Eva’s expression goes soft and slack, realization spilling over her face like a sunrise.

Love isn’t enough.

It never is.

If it were, Eva would still have her mom. I’d have a house I’ve lived in for years and a sober mother with a normal job whose eyes would light up every time her daughter sat down at the piano.

“Maybe you’re right,” Eva says. Her eyes are on mine, but they don’t see me. They look through me, like what she’s about to say has already been said. Because it has, at least in my head. “Maybe this isn’t a good idea, you and me. Maybe you really can’t love me the way I want you to. Maybe I can’t either.”

And then she turns away from me, her arms wrapped around her middle as she runs back toward the car, a curtain of rain cutting us off from each other. I watch her go, my sad little swan, while my lungs try to pull in enough air.

Then I push myself up the steps, two at a time. I think I hear Emmy call out to me. I think I hear Luca yell my name.

I know I hear someone choke on a sob.

I think that someone is me.

But I keep taking those stairs, two by two, until I can’t hear anything anymore.

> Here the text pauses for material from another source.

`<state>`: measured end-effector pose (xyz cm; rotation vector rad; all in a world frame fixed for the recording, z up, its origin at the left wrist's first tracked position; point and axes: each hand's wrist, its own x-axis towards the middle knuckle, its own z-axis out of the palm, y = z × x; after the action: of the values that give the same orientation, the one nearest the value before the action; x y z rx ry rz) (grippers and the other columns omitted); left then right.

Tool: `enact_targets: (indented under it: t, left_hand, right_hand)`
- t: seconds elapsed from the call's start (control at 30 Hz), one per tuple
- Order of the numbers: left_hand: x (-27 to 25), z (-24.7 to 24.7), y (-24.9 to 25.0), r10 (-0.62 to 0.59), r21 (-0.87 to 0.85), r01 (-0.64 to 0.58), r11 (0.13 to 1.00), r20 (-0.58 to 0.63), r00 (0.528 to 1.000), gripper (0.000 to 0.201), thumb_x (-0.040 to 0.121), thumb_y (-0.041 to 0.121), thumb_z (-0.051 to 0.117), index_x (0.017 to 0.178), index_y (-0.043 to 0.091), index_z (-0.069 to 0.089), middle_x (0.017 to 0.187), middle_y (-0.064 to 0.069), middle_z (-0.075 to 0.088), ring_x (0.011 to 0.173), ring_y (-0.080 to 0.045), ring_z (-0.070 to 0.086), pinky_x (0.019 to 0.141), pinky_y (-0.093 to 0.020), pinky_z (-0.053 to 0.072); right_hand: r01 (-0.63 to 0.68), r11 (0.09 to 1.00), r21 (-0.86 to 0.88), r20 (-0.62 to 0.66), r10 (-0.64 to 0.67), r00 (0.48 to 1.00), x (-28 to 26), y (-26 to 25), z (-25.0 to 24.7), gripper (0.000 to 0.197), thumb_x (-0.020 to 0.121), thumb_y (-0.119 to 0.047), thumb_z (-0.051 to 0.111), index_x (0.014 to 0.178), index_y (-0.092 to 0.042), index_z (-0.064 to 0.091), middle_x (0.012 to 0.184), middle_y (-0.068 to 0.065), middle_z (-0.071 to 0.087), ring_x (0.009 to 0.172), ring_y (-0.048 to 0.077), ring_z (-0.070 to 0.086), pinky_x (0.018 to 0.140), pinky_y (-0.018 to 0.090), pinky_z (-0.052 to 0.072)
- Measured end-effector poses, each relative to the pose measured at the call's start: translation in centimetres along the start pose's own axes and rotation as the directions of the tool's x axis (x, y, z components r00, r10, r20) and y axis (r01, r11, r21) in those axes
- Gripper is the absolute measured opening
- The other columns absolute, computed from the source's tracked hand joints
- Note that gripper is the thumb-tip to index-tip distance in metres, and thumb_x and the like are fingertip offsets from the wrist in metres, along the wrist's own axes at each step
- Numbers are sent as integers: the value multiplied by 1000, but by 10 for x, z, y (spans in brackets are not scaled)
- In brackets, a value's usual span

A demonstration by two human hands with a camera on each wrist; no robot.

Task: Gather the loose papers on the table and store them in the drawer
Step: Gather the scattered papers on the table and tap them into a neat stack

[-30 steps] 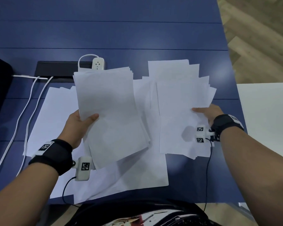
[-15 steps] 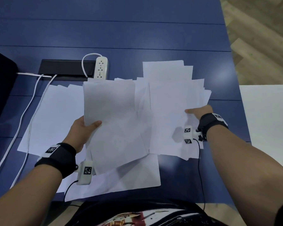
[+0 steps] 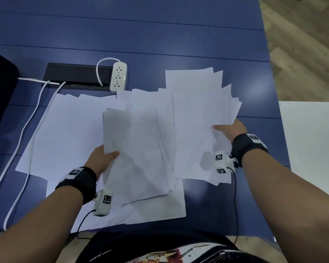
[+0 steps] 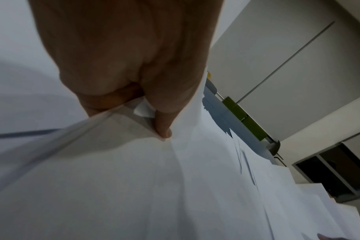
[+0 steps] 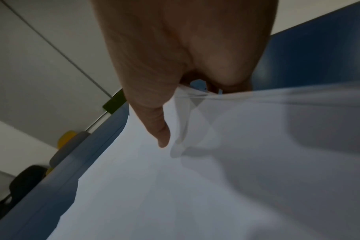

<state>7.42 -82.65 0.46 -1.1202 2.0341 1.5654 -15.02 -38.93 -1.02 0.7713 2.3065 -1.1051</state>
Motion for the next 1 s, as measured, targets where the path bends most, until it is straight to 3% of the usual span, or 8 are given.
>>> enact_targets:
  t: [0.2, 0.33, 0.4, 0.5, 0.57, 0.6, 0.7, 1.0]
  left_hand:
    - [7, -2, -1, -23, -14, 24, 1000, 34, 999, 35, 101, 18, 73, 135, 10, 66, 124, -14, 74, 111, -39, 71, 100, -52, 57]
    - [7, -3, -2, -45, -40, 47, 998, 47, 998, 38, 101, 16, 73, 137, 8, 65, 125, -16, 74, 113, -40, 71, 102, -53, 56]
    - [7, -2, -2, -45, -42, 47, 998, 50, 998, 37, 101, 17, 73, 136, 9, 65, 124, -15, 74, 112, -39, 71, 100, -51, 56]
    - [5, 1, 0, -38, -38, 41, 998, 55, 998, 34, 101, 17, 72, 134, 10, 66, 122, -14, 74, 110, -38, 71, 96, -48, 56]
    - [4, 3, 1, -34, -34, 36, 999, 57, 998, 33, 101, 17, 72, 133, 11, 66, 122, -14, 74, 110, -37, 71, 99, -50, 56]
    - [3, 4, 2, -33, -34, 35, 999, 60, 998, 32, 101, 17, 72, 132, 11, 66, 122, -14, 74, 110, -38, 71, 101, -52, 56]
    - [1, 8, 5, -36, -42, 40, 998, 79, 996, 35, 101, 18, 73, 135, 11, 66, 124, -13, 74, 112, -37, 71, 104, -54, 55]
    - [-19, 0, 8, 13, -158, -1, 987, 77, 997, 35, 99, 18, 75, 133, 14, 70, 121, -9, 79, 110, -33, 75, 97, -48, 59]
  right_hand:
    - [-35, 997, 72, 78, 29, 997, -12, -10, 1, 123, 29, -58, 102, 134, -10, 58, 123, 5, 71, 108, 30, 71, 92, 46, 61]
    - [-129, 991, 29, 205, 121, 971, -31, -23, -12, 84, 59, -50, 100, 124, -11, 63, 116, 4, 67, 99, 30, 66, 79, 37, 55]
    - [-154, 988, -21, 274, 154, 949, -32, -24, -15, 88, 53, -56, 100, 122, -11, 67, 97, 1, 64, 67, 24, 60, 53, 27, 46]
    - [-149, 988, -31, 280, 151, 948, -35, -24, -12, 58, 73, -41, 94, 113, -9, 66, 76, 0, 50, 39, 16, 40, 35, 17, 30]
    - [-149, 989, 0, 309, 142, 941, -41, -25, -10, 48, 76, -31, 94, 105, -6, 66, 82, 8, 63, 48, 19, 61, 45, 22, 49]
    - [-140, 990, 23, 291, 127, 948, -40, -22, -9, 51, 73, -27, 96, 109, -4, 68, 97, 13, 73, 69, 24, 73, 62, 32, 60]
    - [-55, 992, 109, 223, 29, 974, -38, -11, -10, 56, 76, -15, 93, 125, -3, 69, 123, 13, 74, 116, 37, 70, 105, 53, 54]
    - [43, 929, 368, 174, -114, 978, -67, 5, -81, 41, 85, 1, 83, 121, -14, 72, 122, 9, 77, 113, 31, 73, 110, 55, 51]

The rain comes down in sheets as I pack. There’s not much. A lot of my stuff is still at Pete’s. I’m not sure what Mom’s planning to do about all that, but right now I can’t think about it. I can’t think about anything, about anyone; the only thing that distracts me is running through piano pieces in my head, and that only makes me think about what Mom said in the hospital.

After you graduate . . .

My finger pauses in mid-zip on my suitcase. She never really believed I’d go to New York. When my audition invitation letter came, it was still a far-off dream, too far away to be real for either one of us. I don’t know what she was thinking when she made those hostel reservations. Maybe it really was just a bribe to keep me from freaking out over moving to the lighthouse. Whatever it was, that excitement has long since fizzled out, replaced by a mourning girl and purple balloons and necklaces and a new start in Portland.

Because this is Maggie we’re talking about.